Goodman was only recently furnished with the tools that made his discovery possible – the full genome sequences of a number of oddball mammals, including the lesser hedgehog tenrec (Echinops telfairi). As its name suggests, the tenrec looks like a hedgehog, but it’s actually more closely related to elephants. Both species belong to a major group of mammals called the afrotherians, which also include aardvarks and manatees.
Goodman compared the genomes of 15 species including humans, elephants, tenrecs and eight other mammals and looked for genetic signatures of adaptive evolution. The genetic code is such as that a gene can accumulate many changes that don’t actually affect the structure of the protein it encodes. These are called “synonymous mutations” and they are effectively silent. Some genetic changes do, however, alter protein structure and these “non-synonymous mutations” are more significant and more dramatic, for even small tweaks to a protein’s shape can greatly alter its effectiveness. A high ratio of non-synonymous mutations compared to synonymous ones is a telltale sign that a gene has been the target of natural selection.
And sure enough, elephants have more than twice as many genes with high ratios of non-synonymous mutations to synonymous ones than tenrecs do, particularly among the AEM genes used in the mitochondria. In the same way, humans have more of such genes compared to mice (which are as closely related to us, as tenrecs are to elephants).

These changes have taken place against a background of less mutation, not more. Our lineage, and that of elephants, has seen slower rates of evolution among protein-coding genes, probably due to the fact that the duration of our lives and generations have increased.

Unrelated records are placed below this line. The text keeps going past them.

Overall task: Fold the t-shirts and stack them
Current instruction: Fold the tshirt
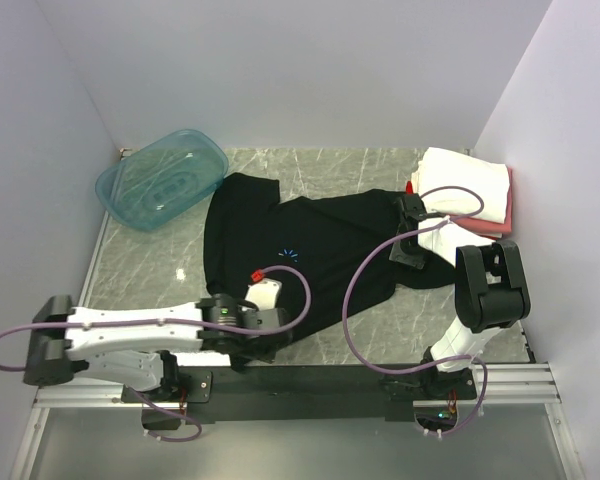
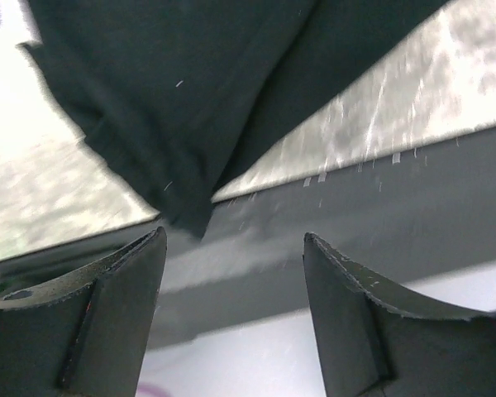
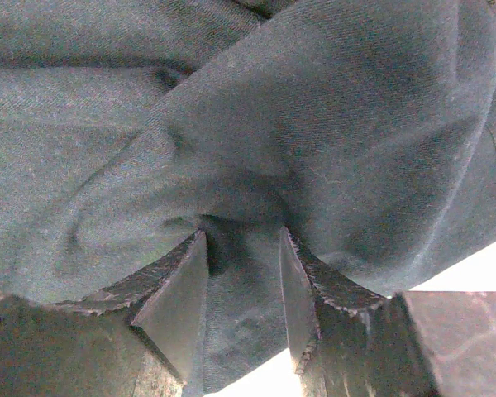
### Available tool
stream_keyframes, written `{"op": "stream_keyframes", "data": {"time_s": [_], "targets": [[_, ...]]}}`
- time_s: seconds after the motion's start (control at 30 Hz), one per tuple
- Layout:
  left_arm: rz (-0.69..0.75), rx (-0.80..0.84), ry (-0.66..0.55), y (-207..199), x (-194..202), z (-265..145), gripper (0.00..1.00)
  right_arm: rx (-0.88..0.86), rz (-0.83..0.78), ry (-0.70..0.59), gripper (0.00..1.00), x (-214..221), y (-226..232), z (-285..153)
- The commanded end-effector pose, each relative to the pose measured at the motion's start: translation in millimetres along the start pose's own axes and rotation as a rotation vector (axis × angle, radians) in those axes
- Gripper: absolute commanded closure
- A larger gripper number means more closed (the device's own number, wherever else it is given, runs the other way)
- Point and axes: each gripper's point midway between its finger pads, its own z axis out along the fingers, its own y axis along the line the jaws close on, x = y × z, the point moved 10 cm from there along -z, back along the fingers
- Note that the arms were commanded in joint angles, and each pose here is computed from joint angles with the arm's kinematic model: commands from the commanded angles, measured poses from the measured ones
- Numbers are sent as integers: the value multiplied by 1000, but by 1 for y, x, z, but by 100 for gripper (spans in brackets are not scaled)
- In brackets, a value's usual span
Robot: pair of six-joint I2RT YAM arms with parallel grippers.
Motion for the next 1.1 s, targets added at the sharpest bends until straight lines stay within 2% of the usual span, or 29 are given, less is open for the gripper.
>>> {"op": "stream_keyframes", "data": {"time_s": [0.0,0.3,0.47,0.67,0.8,0.9,1.07], "targets": [[-106,34,-71,-19,-8,25,27,109,-15,52,53,11,-15,9],[-371,145,-44,13,5,71,25,99,-12,50,53,11,-14,8],[-436,37,-57,34,10,69,23,94,-20,40,53,12,-13,5],[-517,15,-173,47,-7,48,22,102,-61,38,53,16,-8,3],[-529,44,-298,36,-40,24,21,100,-83,36,53,19,-4,2],[-492,115,-341,12,-63,29,20,108,-95,28,53,23,-1,-1],[-414,149,-237,-19,-72,77,19,50,-110,25,53,30,7,-9]]}}
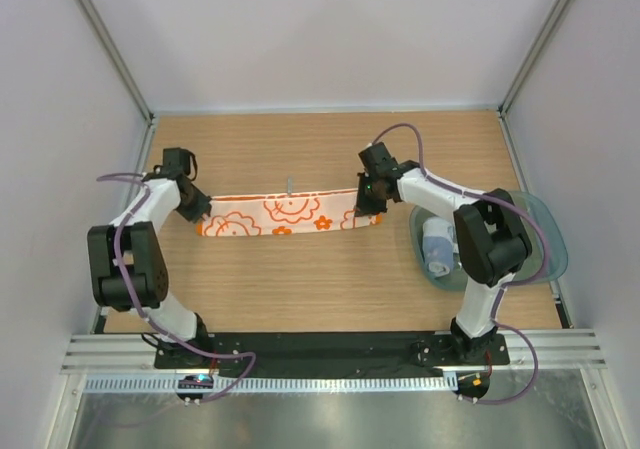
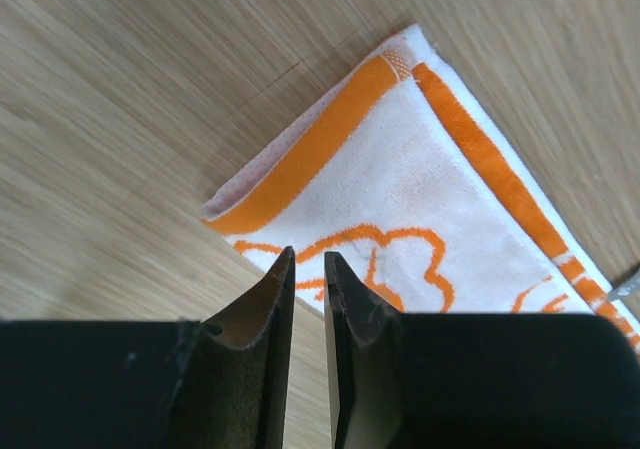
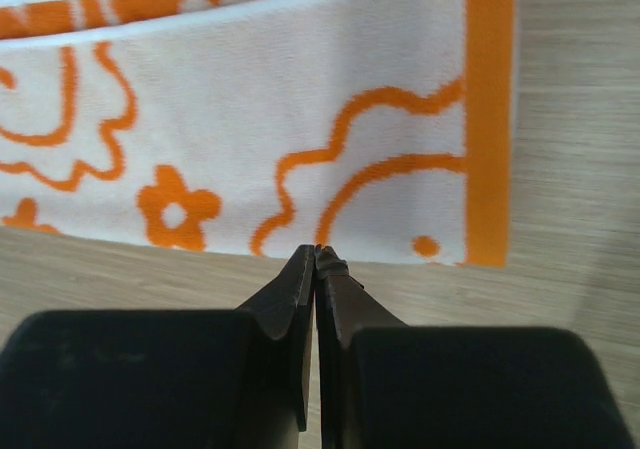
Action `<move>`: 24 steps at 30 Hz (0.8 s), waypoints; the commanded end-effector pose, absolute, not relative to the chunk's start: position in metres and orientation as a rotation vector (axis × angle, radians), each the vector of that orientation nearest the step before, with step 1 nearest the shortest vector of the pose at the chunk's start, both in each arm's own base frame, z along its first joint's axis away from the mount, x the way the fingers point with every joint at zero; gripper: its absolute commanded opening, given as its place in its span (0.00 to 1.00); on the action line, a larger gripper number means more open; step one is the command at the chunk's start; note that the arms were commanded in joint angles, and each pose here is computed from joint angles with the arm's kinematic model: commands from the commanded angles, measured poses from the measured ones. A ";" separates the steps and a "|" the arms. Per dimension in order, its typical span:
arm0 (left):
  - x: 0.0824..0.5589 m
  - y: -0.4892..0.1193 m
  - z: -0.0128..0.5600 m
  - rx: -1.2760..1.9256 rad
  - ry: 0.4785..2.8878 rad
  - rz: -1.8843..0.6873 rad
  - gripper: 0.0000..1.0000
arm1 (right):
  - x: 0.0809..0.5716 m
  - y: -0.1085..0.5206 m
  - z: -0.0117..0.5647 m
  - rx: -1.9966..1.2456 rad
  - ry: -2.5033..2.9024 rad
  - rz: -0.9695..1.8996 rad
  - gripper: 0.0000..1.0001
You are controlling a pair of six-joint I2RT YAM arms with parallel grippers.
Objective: Roll the towels
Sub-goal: Fold the towel
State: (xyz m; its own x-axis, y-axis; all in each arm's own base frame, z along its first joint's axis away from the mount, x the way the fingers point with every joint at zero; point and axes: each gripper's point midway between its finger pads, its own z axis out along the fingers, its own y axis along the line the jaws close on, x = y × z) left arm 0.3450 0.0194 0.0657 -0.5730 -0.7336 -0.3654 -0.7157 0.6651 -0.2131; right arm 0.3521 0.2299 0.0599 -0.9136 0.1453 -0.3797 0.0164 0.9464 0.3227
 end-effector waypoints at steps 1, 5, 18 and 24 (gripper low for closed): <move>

Goodman speculates that with lower mutation rates, we’d be less prone to developing costly faults in our DNA every time it was copied anew.
Overall, his conclusion was clear – in the animals with larger brains, a suite of AEM genes had gone through an accelerated burst of evolution compared to our mini-brained cousins. Six of our AEM genes that appear to have been strongly shaped by natural selection even have elephant counterparts that have gone through the same process.
Of course, humans and elephants are much larger than mice and tenrecs. But our genetic legacy isn’t just a reflection of our bigger size, for Goodman confirmed that AEM genes hadn’t gone through a similar evolutionary spurt in animals like cows and dogs.
Goodman’s next challenge is to see what difference the substituted amino acids would have made to us and elephants and whether they make our brains more efficient at producing aerobic energy. He also wants to better understand the specific genes that have been shaped the convergent evolution of human and elephant brains over the course of evolution. That task should certainly become easier as more and more mammal genomes are published.